[What is required] Please retype the data below line for line and leave out every picture.

[Records for this exercise]
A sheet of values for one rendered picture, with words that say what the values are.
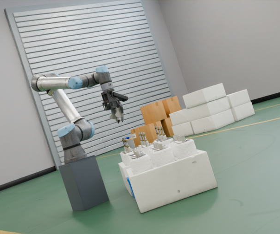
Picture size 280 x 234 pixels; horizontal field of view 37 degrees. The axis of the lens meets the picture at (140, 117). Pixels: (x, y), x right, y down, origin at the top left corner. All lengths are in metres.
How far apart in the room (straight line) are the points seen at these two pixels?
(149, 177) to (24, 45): 6.30
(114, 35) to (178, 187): 7.18
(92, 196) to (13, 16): 5.96
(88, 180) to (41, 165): 5.20
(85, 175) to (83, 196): 0.12
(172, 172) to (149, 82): 7.20
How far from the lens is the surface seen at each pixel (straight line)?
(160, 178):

[Task result]
A sheet of values for one rendered picture, with words that say what the values are.
Picture size 280 x 234 pixels; horizontal field of view 37 degrees. The axis of the lens meets the picture at (140, 117). Pixels: (x, y), x right, y down, origin at the top left corner. All lengths are in metres.
How far apart in the room (straight line) are the points seen at these two pixels?
(149, 177) to (24, 45): 6.30
(114, 35) to (178, 187): 7.18
(92, 196) to (13, 16): 5.96
(88, 180) to (41, 165): 5.20
(85, 175) to (83, 196): 0.12
(172, 172) to (149, 82): 7.20
How far from the lens is the surface seen at each pixel (straight line)?
(160, 178):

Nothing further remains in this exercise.